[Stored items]
====================

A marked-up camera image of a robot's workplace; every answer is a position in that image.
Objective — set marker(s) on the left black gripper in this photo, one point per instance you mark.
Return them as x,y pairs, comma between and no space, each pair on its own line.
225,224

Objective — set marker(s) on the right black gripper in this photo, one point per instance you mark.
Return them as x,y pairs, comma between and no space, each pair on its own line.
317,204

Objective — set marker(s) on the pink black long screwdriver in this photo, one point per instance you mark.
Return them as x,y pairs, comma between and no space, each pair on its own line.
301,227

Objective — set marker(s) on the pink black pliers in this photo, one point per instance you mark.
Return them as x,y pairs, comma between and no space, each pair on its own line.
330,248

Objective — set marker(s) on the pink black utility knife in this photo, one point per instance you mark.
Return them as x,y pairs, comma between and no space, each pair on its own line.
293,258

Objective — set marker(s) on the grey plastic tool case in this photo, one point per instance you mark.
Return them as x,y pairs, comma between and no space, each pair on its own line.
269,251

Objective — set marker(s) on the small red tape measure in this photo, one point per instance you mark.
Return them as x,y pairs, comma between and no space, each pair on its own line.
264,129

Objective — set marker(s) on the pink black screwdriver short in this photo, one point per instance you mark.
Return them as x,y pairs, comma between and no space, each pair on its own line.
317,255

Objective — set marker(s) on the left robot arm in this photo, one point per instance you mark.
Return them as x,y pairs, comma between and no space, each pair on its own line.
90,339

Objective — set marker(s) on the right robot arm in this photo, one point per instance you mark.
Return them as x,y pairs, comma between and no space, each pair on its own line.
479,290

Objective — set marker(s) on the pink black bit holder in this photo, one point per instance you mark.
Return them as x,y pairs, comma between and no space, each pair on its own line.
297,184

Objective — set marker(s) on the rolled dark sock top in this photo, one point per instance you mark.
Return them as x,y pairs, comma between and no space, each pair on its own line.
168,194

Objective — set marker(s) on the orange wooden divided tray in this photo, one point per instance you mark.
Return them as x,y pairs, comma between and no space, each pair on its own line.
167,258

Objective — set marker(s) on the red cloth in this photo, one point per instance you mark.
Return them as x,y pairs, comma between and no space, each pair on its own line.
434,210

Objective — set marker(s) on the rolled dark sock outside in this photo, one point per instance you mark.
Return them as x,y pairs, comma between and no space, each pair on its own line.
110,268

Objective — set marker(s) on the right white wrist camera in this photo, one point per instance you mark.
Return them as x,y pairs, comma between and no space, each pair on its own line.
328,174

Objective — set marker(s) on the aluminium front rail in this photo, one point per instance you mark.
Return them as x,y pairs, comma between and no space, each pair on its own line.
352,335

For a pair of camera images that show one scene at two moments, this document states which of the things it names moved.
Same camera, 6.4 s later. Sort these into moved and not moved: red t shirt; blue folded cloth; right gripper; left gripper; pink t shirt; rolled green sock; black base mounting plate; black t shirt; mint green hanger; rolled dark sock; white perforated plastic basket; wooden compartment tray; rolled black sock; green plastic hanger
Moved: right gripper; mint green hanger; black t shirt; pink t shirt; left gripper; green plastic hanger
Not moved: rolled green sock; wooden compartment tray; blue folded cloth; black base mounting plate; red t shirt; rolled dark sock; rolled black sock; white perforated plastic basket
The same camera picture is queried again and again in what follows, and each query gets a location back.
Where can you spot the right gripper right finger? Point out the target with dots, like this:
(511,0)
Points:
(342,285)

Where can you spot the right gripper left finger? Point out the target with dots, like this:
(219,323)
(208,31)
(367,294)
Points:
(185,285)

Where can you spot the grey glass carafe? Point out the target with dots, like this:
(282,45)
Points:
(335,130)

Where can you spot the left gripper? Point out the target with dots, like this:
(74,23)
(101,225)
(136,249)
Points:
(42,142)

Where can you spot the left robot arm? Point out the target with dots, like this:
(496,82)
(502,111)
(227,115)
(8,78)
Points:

====================

TASK OBJECTIVE: Filter the data, keeping only the lines that contain "with".

EXERCISE RESPONSE:
Where can you spot the right gripper right finger? Point out the target with dots, like this:
Where can you spot the right gripper left finger? Point out the target with dots, like this:
Where can you spot the grey glass carafe? Point out the target with dots, like this:
Where can you spot the left gripper? Point out the target with dots, like this:
Where can you spot the left robot arm? Point out the target with dots, like this:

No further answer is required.